Sara believes whether we use the (secular fundraising) techniques or not, church stewardship committees should understand the techniques and how other people use them and why their church will choose to use them or not.
She also states: "I think that there is an underlying hostility to the people in the church who do give a lot of money."
She agrees that it is very important to say thank you.
I have a couple of comments.
Churches are legally non-profits. It is a "both-and" situation and as Lutherans we respect being a part of the law of the land that our church is housed in. Most church administration personnel whether pastors or business managers need to understand this basic concept.
I went to a non-profit conference put on by the accounting firm of Larson/Allen and was enlightened by the legal responsibilities that boards of non-profits have to adhere to, especially in this post-Enron world. I hope to use some of the material to develop a council orientation for next year. We as Lutherans should not encourage churches to stand outside the legal system or not follow the basic tenets of being a non-profit in our society.
I know Greg was only referring to using secular fund raising and I hope to read the book to be better informed. Having been to many secular fundraising classes and working with many non-profits I will say this. Whether they use the techniques or not, church stewardship committees should understand the techniques and how other people use them and why their church will choose to use them or not. The people in the pew get hundreds of requests for money a year. I believe God also works in organizations outside the church umbrella thus the average person must discern who is doing God's work. Some people would conclude that all churches are not doing God's work.
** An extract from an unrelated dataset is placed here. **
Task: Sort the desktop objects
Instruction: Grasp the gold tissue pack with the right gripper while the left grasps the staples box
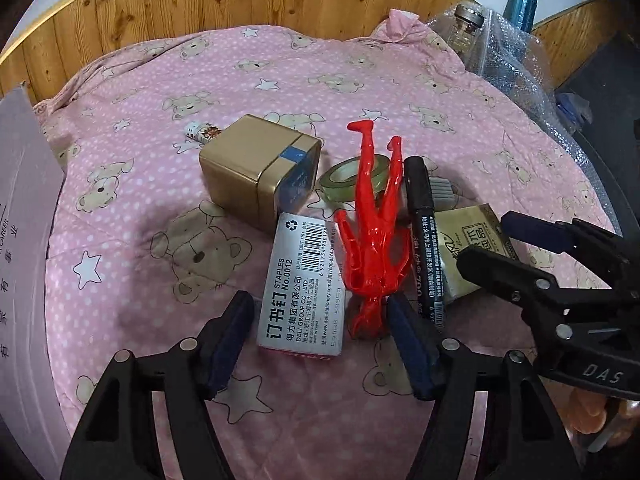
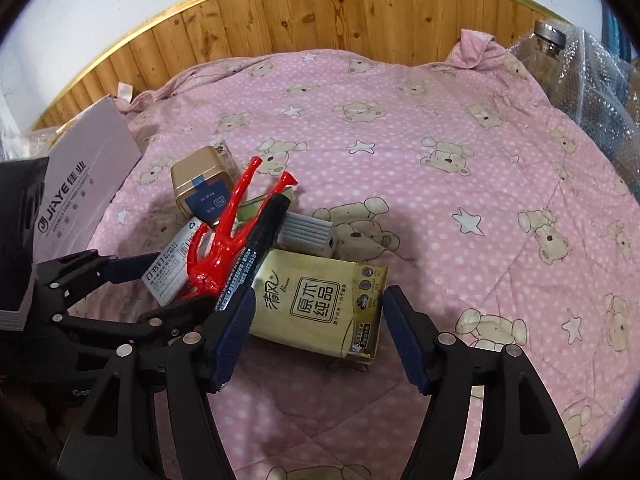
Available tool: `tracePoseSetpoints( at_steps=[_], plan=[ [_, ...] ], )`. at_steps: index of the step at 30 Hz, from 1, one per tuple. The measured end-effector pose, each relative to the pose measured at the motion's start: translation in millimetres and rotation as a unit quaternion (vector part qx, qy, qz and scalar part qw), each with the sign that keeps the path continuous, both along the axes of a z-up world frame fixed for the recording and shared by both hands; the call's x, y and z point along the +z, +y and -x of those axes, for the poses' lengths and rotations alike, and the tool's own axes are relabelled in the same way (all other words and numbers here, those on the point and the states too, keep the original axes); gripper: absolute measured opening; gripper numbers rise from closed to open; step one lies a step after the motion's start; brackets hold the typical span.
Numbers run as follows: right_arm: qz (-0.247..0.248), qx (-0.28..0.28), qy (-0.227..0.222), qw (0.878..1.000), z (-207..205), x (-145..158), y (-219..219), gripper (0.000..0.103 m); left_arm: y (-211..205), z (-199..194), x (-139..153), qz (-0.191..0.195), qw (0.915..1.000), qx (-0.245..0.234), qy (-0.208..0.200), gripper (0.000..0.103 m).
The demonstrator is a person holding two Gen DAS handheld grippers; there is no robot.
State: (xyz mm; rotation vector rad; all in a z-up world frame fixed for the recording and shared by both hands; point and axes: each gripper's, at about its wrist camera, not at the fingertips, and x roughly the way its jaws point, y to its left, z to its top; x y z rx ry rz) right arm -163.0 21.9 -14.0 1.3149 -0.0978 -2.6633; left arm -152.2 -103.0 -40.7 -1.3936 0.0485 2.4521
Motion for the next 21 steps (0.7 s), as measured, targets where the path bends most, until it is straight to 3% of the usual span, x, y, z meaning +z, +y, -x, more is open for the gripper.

I think that there is an underlying hostility to the people in the church who do give a lot of money.
Pastors are in a difficult position because many times they do know who gives a lot of money and will constantly have that in the back of their minds as they do pastoral care and decide whose suggestions to champion. Pastors have immense power within a church. Many times people who give a lot of money, have personalities that are used to having power and control. Those are the traits that enabled them to earn the money to give in the first place. Pastoral power and powerful lay leaders can come into conflict and the money is just the excuse they all use to justify their actions.
I think that Jesus treated rich and poor alike. He ate with Zacceus. He challenged the rich young man. He lauded the widow's mite. He healed and taught crowds of people. The difficulty is to treat people with Christian love no matter how much money they give.
Should we say thank you! Yes! I want to say thank you and give praise as much as possible for all the little things people do to make the church a wonderful community of believers. Used correctly it can set a positive tone within the church. Just like I want my children to say thank you as a part of having good manners. It is a good reminder for the person saying thank you that they are not in control and God works through many people and organizations.
Sara A. Barnaby has her Masters in Leadership from Luther Seminary, 2003 and is a Financial Consultant for Churches and Non-profits, Anrias Inc.